# 2 - Working Through The Result(s)

In [1.2](/1-intro-to-discovery-api.ipynb) we fetched record(s) through the Discovery API search endpoint and displayed the list of records returned. Now, we will look at another the response and modify the API call to receive the records we want.

As always, we will start by importing the needed libraries, and run an example API call. 

In [None]:
%pip install -q requests
%pip install -q json
import requests
import json

In [None]:
base_discovery_url = "https://discovery.nationalarchives.gov.uk/API"

search_endpoint = "/search/records"

search_query_parameter = "sps.searchQuery"

search_query = "London"

url = base_discovery_url + search_endpoint + "?" + search_query_parameter + "=" + search_query

response = requests.request("GET", url)

print(json.dumps(response.json(), indent=4))

## 2.1 - Number of Records

There is a range of fields also supplied in the response, along with the records list. Other data include: 
- The list of time periods covered by the records
- Where the records are held (in the National Archives, or in another institution), and the count per location
- The total number of records found. 

Some of these data can be used to make quick decisions about the records returned. For example, if we are looking for records from the 1800s, and all records returned are from the 1900s, we know that either: the query needs tweaking, or the records may not exist. One is a quick fix, the other is an interesting research question. 

We can use these details to start to build up more complete views of the data. 

The first step we will take is to display the number of results received through the API call. 

In [None]:
print(len(response.json()["records"]))


We can see that we've retrieved 15 results! However, if we look at the total number of results (`count`), we can see that its much higher (see the response from the example query earlier in the notebook). This is because the default result page size for the API is 15. To change the number of records we receive from the API, we add the query parameter "&sps.resultsPageSize=30" to our URL (if we want 30 records). The number should be between 0 and 1000.

In [None]:
result_size = "&sps.resultsPageSize=30"

Now, if we display the number of records received through the API call

In [None]:
full_search_url = base_discovery_url + search_endpoint + "?" + search_query_parameter + "=" + search_query + result_size

response = requests.request("GET", full_search_url)

print(len(response.json()["records"]))

## 2.2 - Multiple Pages of Results

If we want to check how many page(s) of records there are, its just simple maths: 

In [None]:
import math
number_of_pages = math.ceil(int(response.json()["count"])/len(response.json()["records"]))
print(number_of_pages)

If we want to get all the results, we will add a new query parameter `&sps.page=page_number` and iterate it over the number of pages.
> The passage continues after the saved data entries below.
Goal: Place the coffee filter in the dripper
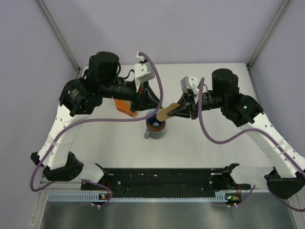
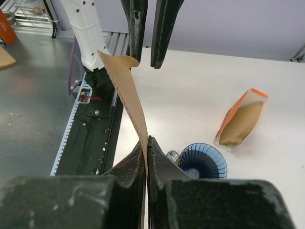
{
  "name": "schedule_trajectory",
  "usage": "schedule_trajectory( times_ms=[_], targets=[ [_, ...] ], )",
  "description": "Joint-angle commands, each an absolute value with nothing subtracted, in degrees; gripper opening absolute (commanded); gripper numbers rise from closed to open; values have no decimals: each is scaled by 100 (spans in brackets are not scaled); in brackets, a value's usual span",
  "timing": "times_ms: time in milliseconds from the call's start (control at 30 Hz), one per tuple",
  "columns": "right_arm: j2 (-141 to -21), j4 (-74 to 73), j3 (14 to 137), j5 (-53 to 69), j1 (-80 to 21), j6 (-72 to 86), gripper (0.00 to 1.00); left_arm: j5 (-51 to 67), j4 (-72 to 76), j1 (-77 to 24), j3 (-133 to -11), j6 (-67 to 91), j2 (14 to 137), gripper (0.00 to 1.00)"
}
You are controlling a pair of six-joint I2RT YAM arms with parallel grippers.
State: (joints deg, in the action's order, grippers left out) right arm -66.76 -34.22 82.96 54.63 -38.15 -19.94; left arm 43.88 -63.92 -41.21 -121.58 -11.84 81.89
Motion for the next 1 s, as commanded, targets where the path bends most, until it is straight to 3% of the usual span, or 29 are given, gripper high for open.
schedule_trajectory(
  times_ms=[0, 767, 967],
  targets=[
    [-6627, -3401, 8525, 5370, -3885, -2074, 0, 4403, -6143, -4140, -12164, -1116, 8016, 18],
    [-6741, -3401, 8622, 5098, -3885, -1925, 0, 4193, -6442, -4157, -12103, -1476, 7919, 24],
    [-6697, -3401, 8587, 5159, -3885, -1925, 0, 3903, -6390, -4157, -12164, -1485, 7963, 14]
  ],
)
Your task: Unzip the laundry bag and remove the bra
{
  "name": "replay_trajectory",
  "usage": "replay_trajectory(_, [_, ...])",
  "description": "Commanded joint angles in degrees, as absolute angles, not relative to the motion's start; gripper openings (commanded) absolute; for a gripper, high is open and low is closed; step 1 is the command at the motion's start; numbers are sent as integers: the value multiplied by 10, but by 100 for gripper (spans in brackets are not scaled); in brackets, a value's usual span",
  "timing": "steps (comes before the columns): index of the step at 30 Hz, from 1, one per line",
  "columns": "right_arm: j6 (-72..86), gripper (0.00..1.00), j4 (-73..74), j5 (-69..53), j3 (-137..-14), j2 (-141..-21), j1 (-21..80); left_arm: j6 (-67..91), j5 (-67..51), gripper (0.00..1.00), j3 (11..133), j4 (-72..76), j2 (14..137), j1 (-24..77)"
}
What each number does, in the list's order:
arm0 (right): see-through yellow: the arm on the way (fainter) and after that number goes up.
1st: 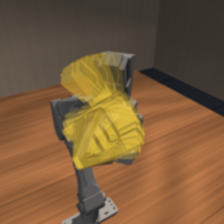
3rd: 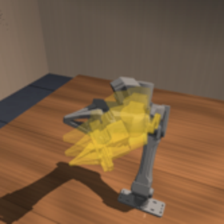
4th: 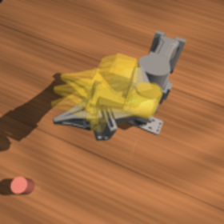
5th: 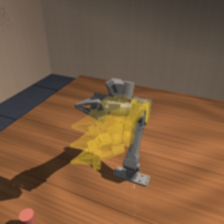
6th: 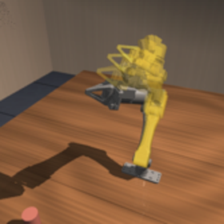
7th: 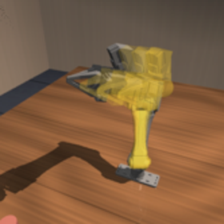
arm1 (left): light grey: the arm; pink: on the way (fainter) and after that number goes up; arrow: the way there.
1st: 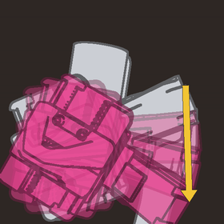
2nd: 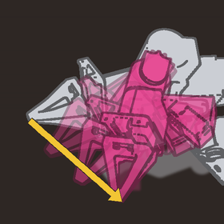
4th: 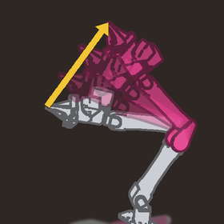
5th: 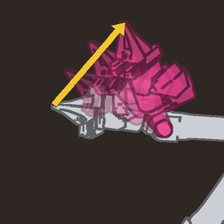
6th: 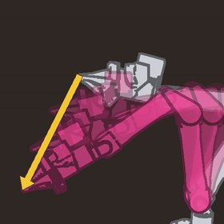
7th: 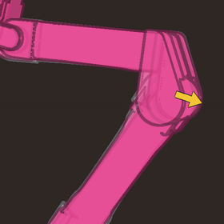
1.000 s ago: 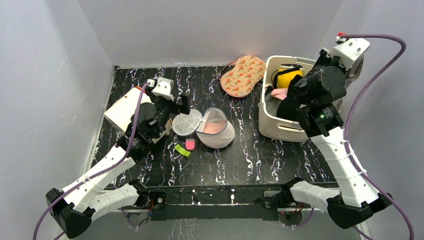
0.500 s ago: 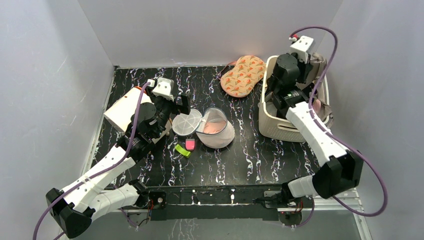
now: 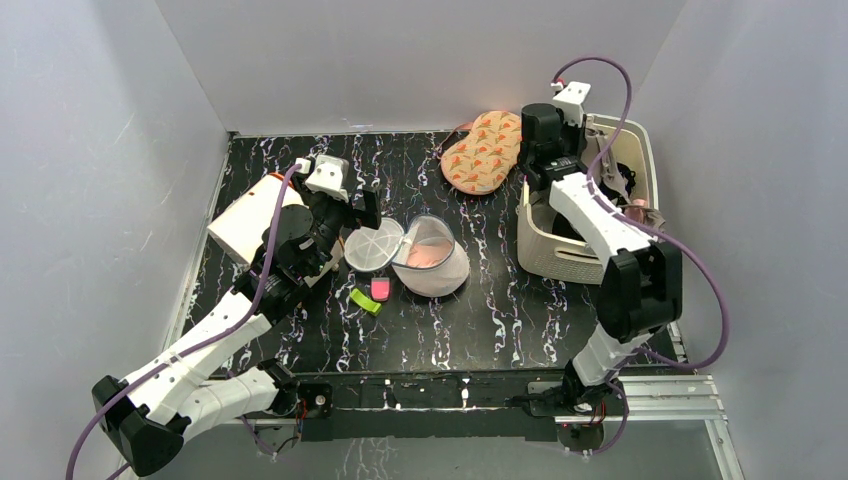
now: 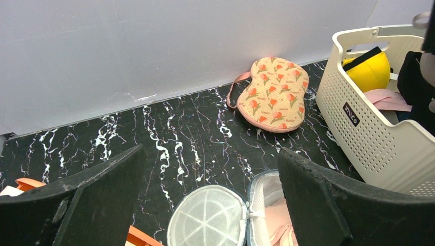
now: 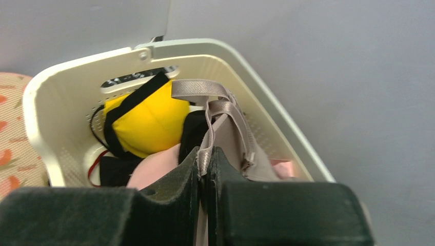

Lets get the second page, to test it out.

In [None]:
page_number = 2

result_page =  "&sps.page=" + str(page_number)

full_search_url = base_discovery_url + search_endpoint + "?" + search_query_parameter + "=" + search_query + result_size + result_page

response = requests.request("GET", full_search_url)

## First, make sure we got a 200 response

print(response.status_code)

Now, we lets print the results and have a look at what we've got.

In [None]:
print(json.dumps(response.json(), indent=4))

To get all pages of results, we will starty by defining a new list in which we will store all the records

In [None]:
result_array = []

And then fetch results for all the pages and store them in the list. Note that for this notebook, we will only fetch the first 5 pages of results, to keep the notebook running time short.

In [None]:
#for i in range(number_of_pages):  # If you want to get all the pages, uncomment this line and comment out the next
for i in range(1, 6):
  result_page =  "&sps.page=" + str(i)
  full_search_url = base_discovery_url + search_endpoint + "?" + search_query_parameter + "=" + search_query + result_size + result_page
  response = requests.request("GET", full_search_url)
  result_array += result_array + response.json()["records"]

print(len(result_array))


## 2.3 - Record Details, and the details API endpoint

Now that we have all the record(s) for our query, we will interogate one such record to check what extra information it holds. To do this, we will take the id from our result and use a new API endpoint `/records/v1/details/{id}` to get the details of the record.

In [None]:
record_id = result_array[1]["id"]
print(record_id)

In [None]:
details_endpoint = "/records/v1/details/"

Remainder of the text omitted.